Marina Silva passe pour une outsider. Elle refuse de s'allier aux grands partis, habitués à marchander leur soutien et au clientélisme. Du coup, elle n'a qu'une part infime (21 secondes) du temps de parole dédié à la publicité télévisée des candidats ainsi que des financements publics de campagne, répartis selon le nombre de sièges des coalitions. «Ce n'est pas la télé ni l'argent qui vont définir le scrutin, mais l'électeur», martèle-t-elle. Gouverner sans majorité ? «Je dialoguerai avec les gens de bien. Il y en a dans tous les partis.» «Marina doit décider si elle veut diriger un mouvement, à la Gandhi, ou bien l'exécutif», a lâché un jour Eduardo Giannetti, son conseiller économique. Airton, un chômeur de Mauá, pose un œil narquois sur le mélange de bobos et de gens du peuple qui entourent la candidate. Lui a toujours voté PT. Alors sans Lula, il ne sait plus. Et Marina ? L'homme fait un sourire entendu : «Au fond, elle est politicienne.»

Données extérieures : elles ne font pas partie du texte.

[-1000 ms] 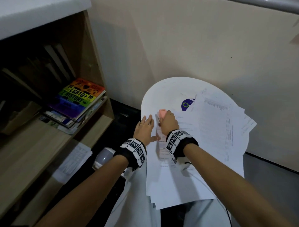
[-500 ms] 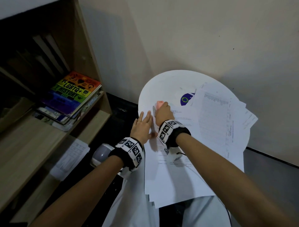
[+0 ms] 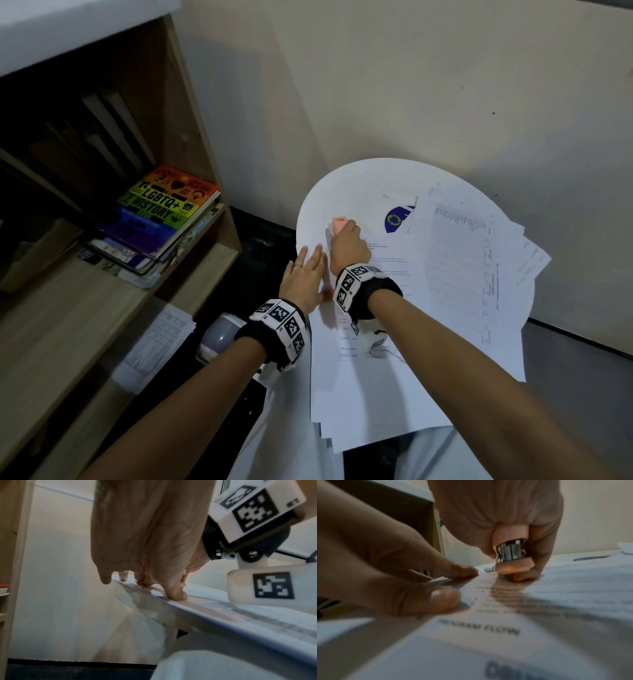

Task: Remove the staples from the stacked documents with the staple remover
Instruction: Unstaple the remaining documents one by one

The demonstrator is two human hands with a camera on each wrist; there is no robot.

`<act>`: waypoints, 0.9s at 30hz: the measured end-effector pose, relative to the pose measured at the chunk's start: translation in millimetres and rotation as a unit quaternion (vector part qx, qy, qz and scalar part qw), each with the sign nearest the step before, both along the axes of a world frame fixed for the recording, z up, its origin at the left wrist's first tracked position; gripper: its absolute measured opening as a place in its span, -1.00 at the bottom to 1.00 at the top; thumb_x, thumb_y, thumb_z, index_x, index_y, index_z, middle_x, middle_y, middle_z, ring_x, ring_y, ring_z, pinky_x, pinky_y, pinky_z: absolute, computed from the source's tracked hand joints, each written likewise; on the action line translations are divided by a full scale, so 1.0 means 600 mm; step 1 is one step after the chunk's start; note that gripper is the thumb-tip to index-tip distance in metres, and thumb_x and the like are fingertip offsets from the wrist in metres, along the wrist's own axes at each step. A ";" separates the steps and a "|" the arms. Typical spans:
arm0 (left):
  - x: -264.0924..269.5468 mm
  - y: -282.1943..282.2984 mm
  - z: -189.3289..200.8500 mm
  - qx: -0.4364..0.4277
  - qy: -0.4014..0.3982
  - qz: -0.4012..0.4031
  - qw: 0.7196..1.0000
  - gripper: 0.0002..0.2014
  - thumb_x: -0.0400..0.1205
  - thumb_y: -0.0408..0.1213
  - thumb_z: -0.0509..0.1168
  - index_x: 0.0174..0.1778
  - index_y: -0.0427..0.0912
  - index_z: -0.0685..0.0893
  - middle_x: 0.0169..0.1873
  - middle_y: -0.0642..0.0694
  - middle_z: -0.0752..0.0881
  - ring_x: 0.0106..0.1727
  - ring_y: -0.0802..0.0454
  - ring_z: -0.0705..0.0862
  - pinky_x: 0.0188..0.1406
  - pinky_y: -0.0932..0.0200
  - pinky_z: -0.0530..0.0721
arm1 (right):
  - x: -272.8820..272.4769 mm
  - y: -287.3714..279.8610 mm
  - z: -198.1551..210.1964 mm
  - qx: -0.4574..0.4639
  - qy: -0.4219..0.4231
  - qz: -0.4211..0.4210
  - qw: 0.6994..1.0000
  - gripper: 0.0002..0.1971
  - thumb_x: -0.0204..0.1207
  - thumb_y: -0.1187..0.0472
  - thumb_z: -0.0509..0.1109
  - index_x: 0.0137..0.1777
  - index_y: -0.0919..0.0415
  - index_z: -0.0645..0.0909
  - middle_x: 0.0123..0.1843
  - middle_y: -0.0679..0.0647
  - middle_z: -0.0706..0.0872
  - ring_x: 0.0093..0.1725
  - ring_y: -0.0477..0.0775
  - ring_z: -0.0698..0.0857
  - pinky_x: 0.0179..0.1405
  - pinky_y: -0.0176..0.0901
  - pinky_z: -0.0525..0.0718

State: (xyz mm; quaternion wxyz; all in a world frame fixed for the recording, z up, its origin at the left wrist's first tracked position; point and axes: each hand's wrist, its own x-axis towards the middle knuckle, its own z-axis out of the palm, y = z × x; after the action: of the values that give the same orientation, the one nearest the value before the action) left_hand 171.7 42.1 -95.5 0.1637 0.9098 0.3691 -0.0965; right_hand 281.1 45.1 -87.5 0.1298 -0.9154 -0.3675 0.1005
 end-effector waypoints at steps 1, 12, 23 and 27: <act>0.000 0.000 0.000 0.002 0.002 0.000 1.000 -0.22 0.67 -0.05 0.22 0.68 -0.16 -0.09 0.68 0.04 -0.19 0.70 -0.07 -0.17 0.63 -0.10 0.07 | -0.001 0.000 0.000 0.003 -0.007 -0.001 1.000 -0.65 0.75 0.08 0.07 0.37 0.32 0.34 0.28 0.19 0.56 0.17 0.24 0.70 -0.03 0.00 0.62; 0.009 0.008 0.014 -0.031 0.066 -0.006 0.997 -0.13 0.63 0.22 0.12 0.68 -0.07 -0.22 0.66 0.02 -0.30 0.69 -0.09 -0.23 0.65 -0.17 -0.07 | 0.034 -0.050 0.023 0.085 0.057 -0.003 0.995 -0.63 0.72 0.07 0.06 0.35 0.36 0.32 0.27 0.25 0.54 0.13 0.36 0.65 -0.10 0.06 0.50; 0.109 -0.023 0.015 -0.036 -0.071 -0.038 0.996 -0.11 0.57 0.12 0.31 0.65 -0.29 0.06 0.67 -0.17 0.00 0.69 -0.10 -0.05 0.68 -0.04 -0.03 | 0.130 -0.175 0.027 -0.006 0.048 -0.010 0.999 -0.64 0.69 0.08 0.12 0.30 0.37 0.37 0.26 0.29 0.58 0.16 0.34 0.63 -0.08 -0.02 0.49; 0.124 -0.031 0.007 -0.084 -0.103 -0.026 0.991 0.00 0.48 0.13 0.42 0.66 -0.24 0.03 0.68 -0.12 -0.06 0.70 -0.11 -0.13 0.68 -0.10 -0.06 | 0.128 -0.162 0.030 -0.027 0.042 0.007 0.999 -0.61 0.70 0.04 0.10 0.31 0.37 0.37 0.27 0.30 0.59 0.18 0.34 0.63 0.02 0.08 0.57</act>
State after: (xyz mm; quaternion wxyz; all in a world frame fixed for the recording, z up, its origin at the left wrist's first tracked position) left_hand 246.3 23.2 -91.6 0.2741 0.9071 0.3173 -0.0374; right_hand 358.0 -51.8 -69.7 0.1201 -0.9108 -0.3655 0.1496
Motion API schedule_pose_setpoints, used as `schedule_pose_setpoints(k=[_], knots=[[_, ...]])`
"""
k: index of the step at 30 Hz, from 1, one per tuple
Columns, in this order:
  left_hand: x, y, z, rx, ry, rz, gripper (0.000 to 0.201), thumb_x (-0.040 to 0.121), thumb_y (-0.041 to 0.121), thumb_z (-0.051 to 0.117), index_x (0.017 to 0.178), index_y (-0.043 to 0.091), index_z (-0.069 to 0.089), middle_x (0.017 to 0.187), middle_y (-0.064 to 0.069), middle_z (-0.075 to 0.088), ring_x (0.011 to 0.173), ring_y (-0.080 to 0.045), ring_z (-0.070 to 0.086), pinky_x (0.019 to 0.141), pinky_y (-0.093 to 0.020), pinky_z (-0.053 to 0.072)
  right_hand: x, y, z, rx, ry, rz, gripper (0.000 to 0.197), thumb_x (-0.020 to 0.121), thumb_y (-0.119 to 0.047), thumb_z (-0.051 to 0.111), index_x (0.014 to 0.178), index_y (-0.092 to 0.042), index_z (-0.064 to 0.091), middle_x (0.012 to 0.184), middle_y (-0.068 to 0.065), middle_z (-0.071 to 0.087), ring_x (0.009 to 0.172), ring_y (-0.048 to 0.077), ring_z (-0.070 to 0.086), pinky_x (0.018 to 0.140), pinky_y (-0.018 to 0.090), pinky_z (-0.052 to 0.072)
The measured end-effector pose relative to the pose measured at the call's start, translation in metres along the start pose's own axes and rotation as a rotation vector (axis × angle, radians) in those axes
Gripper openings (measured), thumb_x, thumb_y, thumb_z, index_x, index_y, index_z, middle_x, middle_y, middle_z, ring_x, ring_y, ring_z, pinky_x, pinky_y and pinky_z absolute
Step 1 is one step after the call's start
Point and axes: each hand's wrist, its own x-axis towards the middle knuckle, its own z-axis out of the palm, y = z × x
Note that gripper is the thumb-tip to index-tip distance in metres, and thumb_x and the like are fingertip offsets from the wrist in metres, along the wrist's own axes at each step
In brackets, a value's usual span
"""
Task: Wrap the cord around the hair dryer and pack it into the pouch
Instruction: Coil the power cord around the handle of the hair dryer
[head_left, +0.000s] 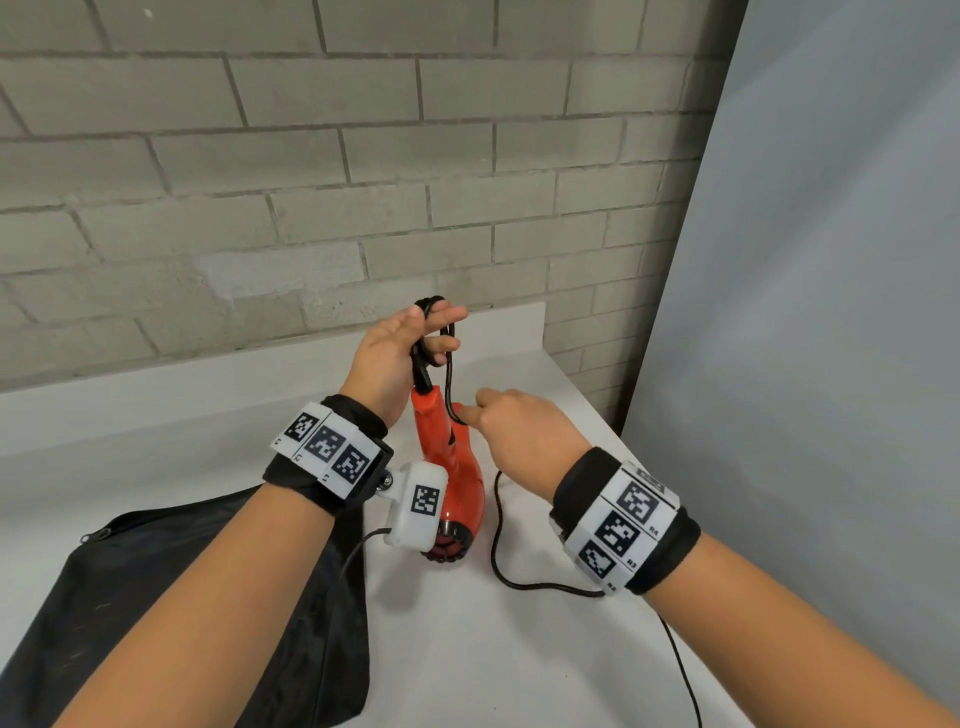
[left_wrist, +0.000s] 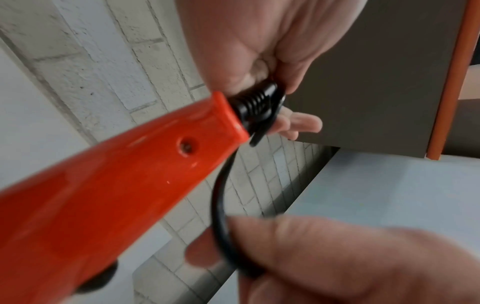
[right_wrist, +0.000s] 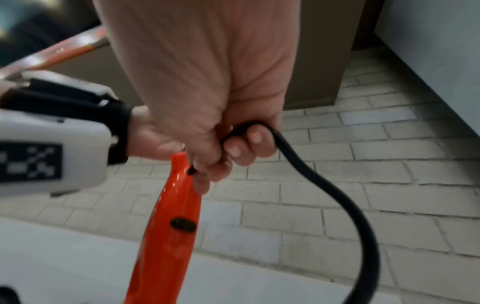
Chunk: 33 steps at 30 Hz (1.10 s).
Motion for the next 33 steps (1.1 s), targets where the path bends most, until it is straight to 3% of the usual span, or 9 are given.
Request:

Jair Bolsonaro va mieux: il s'est laissé photographier à l'hôpital. Le candidat d'extrême droite, en tête des sondages (22% d'intentions de vote), a frôlé la mort jeudi après avoir été poignardé. Mais il ne fera plus campagne dans la rue ni ne prendra part aux débats. Pour le politologue Carlos Melo, cet acte devrait l'aider à ne pas perdre de voix. Selon un sondage, 44% des Brésiliens refusent de voter pour lui. Les accusations de sexisme et d'apologie de la violence (il prône un port d'arme moins encadré) par le candidat Geraldo Alckmin (droite) ont porté. Mais les opposants de Bolsonaro devront baisser le ton un temps. «Ensuite, l'association entre ses bannières et l'agression dont il a été victime seront inévitables», dit Melo. C. Ra.